I've been thinking about becoming a polytheist. No, this has nothing to do with missing Game of Thrones. And yes, I realise my blasphemous notion flies in the face of a few thousand years of "Ye Shall have no other gods before me" (To be honest, even when I was a kid that commandment troubled me. It sounded like a jealous girlfriend saying, "If I catch you looking at other girls, you're in big trouble, Mister!" And don't get me started on how "no other gods before me" kinda implies that there might actually be some other gods loitering about).
But my main reason for considering becoming a Pagan (Pagish?), is that it neatly answers the age-old question, "Why does god allow so much suffering in the world?" When tragedy strikes, the monotheistic approach can only offer the tired old, "It is not for us to question god's will" Really? Why not us? Who else is in the question business? But look what happens when we ask the same question from a pantheistic perspective.
Why do the gods allow so much suffering in the world? Because outside of their particular area of expertise; farming, war, fertility, what-have-you, they are not even remotely in control. The buck stops nowhere. (In this scenario both the Old and New Testament deities are off the hook as far as your general suffering is concerned.)

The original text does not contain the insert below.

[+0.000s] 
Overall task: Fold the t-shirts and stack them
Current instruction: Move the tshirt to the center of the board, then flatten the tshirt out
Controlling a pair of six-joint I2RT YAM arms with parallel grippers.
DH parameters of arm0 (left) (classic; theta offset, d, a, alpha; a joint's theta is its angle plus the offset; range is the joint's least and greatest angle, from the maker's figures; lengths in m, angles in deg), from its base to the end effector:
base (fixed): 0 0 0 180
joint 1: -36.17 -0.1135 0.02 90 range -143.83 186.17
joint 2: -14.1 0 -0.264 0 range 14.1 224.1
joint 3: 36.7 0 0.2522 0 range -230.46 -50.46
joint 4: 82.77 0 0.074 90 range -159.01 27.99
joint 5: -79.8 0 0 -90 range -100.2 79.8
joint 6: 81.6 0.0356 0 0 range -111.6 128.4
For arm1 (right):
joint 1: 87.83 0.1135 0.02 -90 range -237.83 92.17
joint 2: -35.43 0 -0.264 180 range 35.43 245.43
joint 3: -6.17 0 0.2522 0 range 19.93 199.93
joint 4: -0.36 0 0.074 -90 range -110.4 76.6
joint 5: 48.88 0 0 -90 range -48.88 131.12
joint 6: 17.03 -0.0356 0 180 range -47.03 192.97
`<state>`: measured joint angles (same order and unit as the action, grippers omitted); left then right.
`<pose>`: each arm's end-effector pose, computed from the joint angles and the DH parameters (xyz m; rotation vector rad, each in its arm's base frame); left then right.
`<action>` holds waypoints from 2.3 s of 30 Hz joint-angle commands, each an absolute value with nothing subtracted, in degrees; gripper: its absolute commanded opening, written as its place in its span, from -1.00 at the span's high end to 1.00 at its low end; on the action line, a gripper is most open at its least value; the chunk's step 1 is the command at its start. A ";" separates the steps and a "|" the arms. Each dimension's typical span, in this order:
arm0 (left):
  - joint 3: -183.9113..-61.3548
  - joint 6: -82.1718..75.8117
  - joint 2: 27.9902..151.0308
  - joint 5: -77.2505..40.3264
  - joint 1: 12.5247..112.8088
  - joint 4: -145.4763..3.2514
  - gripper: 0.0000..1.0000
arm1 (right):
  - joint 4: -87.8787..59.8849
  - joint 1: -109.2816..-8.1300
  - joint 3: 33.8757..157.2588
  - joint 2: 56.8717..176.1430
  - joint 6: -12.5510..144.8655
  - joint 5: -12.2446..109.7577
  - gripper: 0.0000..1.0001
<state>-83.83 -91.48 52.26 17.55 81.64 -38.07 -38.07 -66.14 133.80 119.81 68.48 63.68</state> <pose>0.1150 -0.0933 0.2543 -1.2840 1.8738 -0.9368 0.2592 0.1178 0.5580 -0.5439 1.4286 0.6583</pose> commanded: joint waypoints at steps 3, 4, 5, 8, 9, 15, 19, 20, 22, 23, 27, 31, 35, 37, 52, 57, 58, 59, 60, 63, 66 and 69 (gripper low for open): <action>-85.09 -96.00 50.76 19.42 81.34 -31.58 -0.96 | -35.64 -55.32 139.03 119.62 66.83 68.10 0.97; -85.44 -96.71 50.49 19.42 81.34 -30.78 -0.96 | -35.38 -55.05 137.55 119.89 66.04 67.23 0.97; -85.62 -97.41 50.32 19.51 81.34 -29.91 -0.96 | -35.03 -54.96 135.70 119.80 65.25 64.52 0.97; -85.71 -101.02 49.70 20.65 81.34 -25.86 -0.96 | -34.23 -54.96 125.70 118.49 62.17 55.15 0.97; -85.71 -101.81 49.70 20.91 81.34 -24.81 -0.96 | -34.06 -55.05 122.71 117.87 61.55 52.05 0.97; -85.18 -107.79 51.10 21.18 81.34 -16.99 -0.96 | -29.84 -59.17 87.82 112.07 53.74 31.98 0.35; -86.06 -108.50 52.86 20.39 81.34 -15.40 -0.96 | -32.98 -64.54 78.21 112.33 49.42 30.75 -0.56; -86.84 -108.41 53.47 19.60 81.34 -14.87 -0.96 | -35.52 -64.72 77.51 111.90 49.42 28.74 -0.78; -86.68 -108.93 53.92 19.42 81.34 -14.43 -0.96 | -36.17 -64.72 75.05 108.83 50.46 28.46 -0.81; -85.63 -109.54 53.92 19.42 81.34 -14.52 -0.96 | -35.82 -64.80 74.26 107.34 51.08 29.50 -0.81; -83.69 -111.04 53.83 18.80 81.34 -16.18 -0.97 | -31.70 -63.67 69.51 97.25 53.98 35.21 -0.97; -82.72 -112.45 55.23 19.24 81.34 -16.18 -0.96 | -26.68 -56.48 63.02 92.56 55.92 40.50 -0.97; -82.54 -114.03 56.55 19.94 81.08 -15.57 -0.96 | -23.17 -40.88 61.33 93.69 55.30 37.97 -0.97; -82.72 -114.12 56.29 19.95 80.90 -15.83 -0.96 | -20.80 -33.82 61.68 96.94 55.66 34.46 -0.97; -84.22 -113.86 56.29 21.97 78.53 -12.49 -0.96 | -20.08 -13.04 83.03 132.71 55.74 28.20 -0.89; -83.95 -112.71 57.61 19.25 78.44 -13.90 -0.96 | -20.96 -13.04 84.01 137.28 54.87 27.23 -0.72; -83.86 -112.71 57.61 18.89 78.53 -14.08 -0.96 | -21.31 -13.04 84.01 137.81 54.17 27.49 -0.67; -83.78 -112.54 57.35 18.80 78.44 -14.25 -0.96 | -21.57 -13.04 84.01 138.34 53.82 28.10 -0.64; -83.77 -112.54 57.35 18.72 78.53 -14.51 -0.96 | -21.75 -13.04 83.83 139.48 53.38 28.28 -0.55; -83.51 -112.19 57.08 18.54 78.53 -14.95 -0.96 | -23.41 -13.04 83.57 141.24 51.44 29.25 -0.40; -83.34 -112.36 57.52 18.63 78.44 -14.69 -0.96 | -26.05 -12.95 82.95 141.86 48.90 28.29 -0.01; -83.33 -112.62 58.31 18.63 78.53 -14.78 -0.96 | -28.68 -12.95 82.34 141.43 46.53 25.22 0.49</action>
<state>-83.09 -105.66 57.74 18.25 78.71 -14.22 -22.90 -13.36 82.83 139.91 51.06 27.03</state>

But here's the really good news: with the polytheistic approach to prayer we can micro-target our beseeching. Trouble with love? Take it to Aphrodite. Not catching enough fish? Poseidon. Are you regularly waking up from the alcohol-induced blackouts in the sleeping compartment of a long-haul trucks that carry circus equipment and little people? That sounds like a job of Dionysus. Your jokes are not funny? How about asking Anansi? In other words, whatever crisis might be, there's a god ready to take your call.